• **Try it**:
Whenever a line below holds the word "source", count it; then give the total and nothing else.

[Opening Records for the task section]

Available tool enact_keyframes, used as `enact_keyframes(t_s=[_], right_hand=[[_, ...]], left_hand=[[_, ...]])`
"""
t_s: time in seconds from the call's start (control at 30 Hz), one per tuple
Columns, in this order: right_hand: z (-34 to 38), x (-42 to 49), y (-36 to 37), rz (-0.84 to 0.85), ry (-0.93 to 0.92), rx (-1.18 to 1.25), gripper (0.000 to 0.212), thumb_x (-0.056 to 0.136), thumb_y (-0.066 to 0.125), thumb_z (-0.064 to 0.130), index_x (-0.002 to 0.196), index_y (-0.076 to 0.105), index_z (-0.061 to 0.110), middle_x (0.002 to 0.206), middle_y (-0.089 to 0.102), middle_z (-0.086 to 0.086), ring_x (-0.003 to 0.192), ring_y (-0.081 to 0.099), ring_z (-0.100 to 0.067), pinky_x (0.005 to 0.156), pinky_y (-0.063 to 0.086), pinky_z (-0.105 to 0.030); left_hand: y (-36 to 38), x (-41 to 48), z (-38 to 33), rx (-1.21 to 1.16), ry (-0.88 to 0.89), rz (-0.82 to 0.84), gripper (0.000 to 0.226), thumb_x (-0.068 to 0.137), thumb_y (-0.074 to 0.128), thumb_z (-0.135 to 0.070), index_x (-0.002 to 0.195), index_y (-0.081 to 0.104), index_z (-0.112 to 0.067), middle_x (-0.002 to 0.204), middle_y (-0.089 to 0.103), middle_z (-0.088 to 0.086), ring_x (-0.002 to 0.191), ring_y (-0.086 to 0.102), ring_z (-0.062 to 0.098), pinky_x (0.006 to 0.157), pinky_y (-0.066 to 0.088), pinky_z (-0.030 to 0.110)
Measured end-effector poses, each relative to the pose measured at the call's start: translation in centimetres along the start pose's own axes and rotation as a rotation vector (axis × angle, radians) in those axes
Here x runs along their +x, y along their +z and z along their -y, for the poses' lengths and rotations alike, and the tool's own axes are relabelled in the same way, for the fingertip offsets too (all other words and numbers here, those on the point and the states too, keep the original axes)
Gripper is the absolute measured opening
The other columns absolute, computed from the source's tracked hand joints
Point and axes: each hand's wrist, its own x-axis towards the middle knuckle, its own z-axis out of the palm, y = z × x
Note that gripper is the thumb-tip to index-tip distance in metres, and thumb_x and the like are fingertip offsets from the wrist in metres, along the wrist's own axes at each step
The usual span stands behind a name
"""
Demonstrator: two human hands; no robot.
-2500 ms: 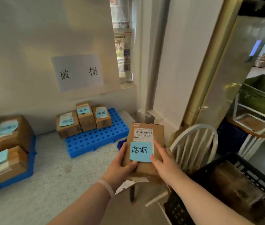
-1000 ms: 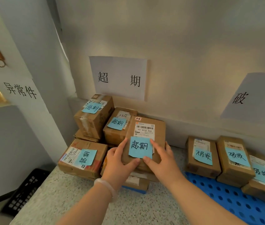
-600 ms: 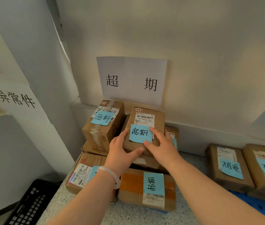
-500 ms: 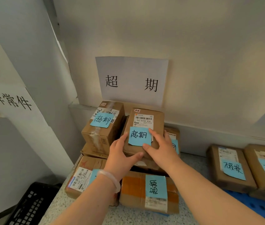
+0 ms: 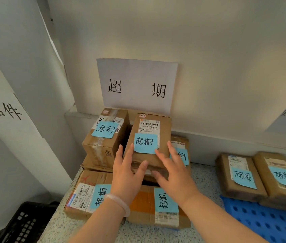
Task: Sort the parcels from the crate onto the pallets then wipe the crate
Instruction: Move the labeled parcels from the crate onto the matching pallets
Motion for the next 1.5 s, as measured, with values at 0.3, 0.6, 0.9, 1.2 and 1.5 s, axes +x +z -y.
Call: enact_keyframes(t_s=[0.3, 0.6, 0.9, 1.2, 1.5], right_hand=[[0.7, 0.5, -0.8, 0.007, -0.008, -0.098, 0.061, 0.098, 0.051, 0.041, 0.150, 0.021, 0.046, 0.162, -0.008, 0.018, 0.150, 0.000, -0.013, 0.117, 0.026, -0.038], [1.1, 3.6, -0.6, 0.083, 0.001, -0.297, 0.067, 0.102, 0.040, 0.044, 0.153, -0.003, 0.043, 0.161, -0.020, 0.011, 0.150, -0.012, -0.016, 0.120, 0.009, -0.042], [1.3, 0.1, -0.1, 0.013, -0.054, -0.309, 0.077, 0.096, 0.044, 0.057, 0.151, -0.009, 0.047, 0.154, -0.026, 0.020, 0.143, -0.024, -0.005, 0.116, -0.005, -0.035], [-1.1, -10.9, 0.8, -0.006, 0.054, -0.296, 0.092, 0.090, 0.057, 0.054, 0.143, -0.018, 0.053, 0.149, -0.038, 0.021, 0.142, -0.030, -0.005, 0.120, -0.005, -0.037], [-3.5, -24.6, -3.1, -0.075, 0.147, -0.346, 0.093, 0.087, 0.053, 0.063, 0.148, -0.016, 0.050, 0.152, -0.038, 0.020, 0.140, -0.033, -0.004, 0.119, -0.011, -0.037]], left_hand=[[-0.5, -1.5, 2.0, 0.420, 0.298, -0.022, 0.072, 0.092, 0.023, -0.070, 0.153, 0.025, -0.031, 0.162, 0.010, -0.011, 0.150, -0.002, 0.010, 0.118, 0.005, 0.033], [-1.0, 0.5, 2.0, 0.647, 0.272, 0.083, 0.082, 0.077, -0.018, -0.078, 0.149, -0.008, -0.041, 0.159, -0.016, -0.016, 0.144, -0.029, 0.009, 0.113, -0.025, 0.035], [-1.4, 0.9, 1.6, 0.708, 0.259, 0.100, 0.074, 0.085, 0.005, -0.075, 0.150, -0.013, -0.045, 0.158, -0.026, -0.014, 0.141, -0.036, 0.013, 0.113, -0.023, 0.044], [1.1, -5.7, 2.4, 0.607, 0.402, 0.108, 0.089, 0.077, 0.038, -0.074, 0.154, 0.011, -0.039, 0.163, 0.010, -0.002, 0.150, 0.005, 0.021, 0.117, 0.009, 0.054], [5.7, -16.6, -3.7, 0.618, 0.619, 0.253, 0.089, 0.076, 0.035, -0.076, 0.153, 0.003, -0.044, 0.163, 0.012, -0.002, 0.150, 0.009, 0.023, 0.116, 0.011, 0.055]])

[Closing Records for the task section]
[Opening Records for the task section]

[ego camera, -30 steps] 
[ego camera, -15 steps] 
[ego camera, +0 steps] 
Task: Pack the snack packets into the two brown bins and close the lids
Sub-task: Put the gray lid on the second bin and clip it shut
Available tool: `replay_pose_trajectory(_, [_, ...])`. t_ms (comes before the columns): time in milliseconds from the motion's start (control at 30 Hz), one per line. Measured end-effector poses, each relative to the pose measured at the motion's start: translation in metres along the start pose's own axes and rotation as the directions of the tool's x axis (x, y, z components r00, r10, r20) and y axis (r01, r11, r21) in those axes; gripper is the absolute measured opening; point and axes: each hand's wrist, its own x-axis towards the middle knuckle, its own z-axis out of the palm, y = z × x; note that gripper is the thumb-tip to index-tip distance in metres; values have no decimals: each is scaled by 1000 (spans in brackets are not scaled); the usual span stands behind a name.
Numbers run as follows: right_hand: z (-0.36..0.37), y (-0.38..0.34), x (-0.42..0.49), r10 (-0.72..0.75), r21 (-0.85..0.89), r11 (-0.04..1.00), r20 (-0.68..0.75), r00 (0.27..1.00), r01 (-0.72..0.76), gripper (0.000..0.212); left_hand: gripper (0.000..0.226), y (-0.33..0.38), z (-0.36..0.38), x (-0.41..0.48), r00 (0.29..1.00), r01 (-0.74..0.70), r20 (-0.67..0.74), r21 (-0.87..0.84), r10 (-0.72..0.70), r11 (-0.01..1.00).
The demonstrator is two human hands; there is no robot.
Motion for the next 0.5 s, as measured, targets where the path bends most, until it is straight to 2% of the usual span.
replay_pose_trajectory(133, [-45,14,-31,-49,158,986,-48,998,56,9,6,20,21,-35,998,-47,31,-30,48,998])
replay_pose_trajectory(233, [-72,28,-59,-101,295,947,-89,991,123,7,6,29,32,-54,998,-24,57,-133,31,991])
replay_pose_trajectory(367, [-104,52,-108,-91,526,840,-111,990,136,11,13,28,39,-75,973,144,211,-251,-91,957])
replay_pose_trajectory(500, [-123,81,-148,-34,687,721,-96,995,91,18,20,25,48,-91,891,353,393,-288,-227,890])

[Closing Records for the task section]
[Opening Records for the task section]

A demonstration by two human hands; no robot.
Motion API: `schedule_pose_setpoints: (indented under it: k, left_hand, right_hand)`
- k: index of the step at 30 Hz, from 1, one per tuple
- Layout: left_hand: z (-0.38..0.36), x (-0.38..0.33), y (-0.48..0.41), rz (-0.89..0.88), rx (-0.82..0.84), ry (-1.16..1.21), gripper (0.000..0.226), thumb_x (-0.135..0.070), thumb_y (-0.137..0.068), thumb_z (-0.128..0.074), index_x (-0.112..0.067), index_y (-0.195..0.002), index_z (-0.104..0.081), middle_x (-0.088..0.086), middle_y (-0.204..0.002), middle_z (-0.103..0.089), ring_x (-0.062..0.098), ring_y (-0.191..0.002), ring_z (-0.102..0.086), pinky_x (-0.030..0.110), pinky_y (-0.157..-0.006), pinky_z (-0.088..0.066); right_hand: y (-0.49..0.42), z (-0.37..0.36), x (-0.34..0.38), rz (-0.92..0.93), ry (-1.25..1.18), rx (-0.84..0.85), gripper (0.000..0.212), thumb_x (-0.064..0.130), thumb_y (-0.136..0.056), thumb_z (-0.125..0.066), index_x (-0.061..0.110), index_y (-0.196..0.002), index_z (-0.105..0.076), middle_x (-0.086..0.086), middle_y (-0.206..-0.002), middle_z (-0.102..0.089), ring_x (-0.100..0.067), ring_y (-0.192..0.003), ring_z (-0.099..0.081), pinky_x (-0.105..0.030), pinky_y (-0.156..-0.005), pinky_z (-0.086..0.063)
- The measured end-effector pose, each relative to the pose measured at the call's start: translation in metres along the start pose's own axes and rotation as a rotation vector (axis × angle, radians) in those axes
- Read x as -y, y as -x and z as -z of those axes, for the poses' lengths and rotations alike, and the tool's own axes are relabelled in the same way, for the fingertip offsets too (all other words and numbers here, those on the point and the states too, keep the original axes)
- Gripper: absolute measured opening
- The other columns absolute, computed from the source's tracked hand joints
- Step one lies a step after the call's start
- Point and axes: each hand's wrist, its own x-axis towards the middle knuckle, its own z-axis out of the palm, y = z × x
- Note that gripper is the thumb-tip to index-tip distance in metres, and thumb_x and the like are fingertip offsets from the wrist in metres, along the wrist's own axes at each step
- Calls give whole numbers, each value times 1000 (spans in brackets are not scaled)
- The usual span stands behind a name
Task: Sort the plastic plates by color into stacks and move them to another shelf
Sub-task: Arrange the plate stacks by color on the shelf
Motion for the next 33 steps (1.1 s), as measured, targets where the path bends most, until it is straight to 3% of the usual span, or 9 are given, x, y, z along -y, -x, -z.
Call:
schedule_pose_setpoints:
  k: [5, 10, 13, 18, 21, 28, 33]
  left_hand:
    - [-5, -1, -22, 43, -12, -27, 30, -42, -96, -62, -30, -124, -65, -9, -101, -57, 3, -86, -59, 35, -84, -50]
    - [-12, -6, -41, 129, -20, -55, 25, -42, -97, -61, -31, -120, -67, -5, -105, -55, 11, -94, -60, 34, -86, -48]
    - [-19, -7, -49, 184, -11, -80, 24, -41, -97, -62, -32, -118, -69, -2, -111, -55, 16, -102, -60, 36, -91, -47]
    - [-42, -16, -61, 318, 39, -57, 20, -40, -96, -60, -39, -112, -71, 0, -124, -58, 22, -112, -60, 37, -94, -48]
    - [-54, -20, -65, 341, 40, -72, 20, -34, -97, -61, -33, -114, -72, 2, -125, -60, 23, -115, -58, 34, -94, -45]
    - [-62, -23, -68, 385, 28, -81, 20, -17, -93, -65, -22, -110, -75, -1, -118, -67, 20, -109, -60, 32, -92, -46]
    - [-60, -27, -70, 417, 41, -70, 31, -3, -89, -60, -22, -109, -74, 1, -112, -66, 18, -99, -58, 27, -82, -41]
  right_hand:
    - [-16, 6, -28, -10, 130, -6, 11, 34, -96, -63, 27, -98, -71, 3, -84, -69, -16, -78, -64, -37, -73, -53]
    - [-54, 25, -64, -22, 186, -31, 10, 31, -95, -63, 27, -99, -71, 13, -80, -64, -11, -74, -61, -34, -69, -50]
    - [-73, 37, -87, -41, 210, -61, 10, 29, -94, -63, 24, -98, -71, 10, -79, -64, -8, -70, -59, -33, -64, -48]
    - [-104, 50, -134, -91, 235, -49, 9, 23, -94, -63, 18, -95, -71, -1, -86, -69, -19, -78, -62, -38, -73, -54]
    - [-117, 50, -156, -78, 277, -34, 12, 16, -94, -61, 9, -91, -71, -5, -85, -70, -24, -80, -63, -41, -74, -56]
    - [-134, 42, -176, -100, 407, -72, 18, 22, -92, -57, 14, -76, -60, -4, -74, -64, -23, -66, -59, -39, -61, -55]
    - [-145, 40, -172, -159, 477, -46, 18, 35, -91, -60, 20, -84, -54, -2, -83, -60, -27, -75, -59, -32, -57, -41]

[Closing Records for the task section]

• **Task answer**:
2